= How to complete this task =
In the records that follow, count the lines where the string "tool" appears, and give the count with nothing added.

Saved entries
□ □ □
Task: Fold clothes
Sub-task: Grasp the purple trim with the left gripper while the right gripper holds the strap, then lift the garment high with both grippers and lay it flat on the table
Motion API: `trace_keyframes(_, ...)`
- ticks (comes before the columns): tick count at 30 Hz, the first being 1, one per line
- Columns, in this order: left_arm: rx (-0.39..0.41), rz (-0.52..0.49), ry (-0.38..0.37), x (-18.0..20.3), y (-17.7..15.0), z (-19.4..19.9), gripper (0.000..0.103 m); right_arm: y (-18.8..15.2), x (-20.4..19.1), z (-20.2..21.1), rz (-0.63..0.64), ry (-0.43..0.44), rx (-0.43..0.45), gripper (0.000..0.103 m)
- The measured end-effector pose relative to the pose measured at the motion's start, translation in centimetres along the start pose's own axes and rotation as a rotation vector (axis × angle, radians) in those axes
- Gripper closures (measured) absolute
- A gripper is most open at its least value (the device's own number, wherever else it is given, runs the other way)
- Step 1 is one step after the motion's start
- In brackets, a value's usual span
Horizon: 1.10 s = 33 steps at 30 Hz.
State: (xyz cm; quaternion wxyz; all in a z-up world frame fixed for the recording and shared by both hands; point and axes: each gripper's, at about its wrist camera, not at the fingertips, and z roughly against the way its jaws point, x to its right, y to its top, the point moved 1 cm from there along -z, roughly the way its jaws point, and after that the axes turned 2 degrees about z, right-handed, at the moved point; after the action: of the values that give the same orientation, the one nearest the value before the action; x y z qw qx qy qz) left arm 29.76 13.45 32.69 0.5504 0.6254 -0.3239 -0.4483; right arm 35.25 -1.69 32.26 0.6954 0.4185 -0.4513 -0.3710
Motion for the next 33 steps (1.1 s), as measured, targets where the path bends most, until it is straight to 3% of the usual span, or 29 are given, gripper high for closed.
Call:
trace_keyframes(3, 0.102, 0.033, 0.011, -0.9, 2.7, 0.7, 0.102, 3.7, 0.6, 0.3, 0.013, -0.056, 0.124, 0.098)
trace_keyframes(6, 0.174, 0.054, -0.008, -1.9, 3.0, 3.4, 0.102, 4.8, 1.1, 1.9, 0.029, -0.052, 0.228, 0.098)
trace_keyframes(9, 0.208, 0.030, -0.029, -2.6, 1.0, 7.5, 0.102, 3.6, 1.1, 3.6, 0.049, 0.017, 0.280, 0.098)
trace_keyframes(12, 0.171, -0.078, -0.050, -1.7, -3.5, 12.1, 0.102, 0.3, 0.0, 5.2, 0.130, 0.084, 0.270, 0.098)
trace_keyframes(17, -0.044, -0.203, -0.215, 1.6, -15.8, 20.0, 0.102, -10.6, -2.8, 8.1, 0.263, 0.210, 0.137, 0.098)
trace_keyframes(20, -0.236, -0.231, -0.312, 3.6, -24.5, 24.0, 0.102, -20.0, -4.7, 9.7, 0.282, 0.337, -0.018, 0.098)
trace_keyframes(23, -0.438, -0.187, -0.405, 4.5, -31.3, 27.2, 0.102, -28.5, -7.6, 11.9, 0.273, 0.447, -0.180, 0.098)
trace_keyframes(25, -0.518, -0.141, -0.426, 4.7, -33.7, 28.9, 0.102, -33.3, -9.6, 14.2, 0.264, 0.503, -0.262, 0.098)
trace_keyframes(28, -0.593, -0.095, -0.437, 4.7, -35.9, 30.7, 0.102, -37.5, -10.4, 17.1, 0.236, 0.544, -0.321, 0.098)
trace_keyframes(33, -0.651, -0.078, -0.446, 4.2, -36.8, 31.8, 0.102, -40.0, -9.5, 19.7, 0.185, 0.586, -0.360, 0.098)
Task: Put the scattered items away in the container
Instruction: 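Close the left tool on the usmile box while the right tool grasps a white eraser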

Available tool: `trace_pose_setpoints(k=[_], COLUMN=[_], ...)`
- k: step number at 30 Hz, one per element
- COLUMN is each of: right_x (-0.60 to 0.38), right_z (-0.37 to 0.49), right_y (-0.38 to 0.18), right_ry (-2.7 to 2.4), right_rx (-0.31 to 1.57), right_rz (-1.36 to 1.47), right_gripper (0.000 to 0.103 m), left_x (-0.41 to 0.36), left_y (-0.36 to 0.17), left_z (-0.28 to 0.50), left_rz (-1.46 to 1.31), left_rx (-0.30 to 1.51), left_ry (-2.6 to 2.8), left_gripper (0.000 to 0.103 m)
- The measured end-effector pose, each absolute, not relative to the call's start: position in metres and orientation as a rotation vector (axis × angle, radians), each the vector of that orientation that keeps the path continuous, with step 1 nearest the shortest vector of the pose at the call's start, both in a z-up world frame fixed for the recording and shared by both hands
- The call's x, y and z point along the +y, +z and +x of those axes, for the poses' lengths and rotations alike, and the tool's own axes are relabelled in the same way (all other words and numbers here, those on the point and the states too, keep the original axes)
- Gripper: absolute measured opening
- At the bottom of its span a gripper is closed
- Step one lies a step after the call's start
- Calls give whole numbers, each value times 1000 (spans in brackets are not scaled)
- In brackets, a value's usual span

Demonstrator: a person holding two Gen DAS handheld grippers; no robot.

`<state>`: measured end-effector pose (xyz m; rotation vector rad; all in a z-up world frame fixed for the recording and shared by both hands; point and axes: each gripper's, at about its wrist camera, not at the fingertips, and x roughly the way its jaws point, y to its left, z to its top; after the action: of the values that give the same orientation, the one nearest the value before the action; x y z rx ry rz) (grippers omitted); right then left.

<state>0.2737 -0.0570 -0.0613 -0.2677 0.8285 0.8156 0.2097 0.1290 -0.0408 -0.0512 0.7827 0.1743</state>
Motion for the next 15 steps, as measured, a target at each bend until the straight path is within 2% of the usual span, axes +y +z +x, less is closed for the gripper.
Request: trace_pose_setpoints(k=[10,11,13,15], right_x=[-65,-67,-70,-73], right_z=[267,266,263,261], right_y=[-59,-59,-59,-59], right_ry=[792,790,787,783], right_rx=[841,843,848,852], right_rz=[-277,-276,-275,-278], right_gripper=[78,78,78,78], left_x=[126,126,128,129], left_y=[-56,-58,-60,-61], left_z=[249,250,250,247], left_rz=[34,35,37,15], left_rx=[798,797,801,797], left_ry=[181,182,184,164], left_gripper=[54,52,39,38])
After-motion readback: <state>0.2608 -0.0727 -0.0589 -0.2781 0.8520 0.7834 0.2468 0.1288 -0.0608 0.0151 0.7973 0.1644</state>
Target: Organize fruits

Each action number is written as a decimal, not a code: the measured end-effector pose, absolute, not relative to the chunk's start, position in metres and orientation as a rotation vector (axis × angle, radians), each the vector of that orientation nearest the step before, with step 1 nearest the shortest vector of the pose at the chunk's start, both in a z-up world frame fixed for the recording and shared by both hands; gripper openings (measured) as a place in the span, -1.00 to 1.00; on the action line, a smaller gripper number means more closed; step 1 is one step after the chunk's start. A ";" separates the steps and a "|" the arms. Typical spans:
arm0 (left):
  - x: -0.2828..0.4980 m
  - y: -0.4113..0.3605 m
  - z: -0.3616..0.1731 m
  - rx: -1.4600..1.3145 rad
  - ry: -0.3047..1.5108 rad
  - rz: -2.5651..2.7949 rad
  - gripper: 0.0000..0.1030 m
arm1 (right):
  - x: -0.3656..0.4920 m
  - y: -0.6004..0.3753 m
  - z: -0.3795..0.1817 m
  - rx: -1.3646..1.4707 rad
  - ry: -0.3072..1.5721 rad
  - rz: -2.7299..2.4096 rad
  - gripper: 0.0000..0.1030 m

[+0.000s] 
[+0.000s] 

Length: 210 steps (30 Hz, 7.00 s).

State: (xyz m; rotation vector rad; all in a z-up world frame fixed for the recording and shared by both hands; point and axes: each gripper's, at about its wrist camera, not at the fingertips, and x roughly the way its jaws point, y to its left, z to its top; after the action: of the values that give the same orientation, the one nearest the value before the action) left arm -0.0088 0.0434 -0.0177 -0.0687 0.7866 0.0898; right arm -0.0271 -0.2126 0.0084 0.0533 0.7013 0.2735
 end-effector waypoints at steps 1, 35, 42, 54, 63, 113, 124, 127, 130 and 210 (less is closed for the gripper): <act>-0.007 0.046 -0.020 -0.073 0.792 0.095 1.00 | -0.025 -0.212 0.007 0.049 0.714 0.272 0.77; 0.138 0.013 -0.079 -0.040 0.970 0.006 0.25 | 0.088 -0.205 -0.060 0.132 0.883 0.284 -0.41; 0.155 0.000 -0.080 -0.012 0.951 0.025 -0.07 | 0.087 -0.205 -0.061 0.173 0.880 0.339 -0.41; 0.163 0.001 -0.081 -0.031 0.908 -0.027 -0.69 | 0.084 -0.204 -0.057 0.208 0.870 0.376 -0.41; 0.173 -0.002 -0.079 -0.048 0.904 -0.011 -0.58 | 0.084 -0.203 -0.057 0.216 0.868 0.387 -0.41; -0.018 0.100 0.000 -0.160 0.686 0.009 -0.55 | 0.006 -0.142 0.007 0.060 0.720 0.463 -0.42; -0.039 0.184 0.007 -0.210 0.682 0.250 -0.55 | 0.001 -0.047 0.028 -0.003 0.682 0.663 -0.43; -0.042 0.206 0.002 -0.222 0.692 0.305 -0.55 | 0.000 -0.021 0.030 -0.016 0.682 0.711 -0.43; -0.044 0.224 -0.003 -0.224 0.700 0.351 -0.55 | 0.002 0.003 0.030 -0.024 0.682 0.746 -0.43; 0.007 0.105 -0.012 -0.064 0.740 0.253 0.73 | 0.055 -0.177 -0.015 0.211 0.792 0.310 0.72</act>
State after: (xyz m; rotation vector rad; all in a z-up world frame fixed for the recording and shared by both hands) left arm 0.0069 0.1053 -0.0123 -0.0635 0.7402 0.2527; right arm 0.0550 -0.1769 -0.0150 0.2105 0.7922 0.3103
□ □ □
= Answer below =
3